Going from the top of the data below, give again each line through the one containing "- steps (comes", both ends kept.

[Start of Attachment]

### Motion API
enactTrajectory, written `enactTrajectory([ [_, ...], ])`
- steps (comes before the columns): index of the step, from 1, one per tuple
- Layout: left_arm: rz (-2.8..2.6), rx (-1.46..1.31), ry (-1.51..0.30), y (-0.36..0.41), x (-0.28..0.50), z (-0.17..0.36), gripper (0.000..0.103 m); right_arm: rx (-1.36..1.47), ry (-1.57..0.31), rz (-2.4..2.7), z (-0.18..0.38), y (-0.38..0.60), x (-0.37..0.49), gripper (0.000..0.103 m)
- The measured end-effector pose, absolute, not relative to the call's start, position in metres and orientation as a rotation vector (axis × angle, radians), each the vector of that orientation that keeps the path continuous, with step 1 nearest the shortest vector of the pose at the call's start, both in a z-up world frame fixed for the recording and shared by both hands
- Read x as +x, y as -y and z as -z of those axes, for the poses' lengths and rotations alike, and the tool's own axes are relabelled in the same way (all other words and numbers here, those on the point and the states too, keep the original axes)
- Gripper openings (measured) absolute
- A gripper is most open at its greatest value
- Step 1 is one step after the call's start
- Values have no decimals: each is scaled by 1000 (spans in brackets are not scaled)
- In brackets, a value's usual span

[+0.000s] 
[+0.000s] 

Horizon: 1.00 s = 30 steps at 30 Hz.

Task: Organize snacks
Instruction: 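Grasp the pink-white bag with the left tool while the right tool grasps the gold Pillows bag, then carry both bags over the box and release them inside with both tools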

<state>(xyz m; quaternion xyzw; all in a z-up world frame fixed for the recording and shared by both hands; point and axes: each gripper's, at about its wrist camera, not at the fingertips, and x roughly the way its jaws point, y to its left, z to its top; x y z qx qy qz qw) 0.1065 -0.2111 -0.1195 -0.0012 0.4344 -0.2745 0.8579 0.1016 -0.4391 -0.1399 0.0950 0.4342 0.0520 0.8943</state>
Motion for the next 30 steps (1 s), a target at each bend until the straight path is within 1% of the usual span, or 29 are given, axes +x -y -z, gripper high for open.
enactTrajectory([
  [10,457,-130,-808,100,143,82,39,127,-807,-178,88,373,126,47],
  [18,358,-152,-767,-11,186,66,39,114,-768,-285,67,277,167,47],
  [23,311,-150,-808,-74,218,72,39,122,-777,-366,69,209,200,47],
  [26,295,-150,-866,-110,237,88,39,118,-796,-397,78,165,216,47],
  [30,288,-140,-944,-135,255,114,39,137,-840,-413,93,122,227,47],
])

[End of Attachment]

* **ANSWER SPACE**
### Motion API
enactTrajectory, written `enactTrajectory([ [_, ...], ])`
- steps (comes before the columns): index of the step, from 1, one per tuple

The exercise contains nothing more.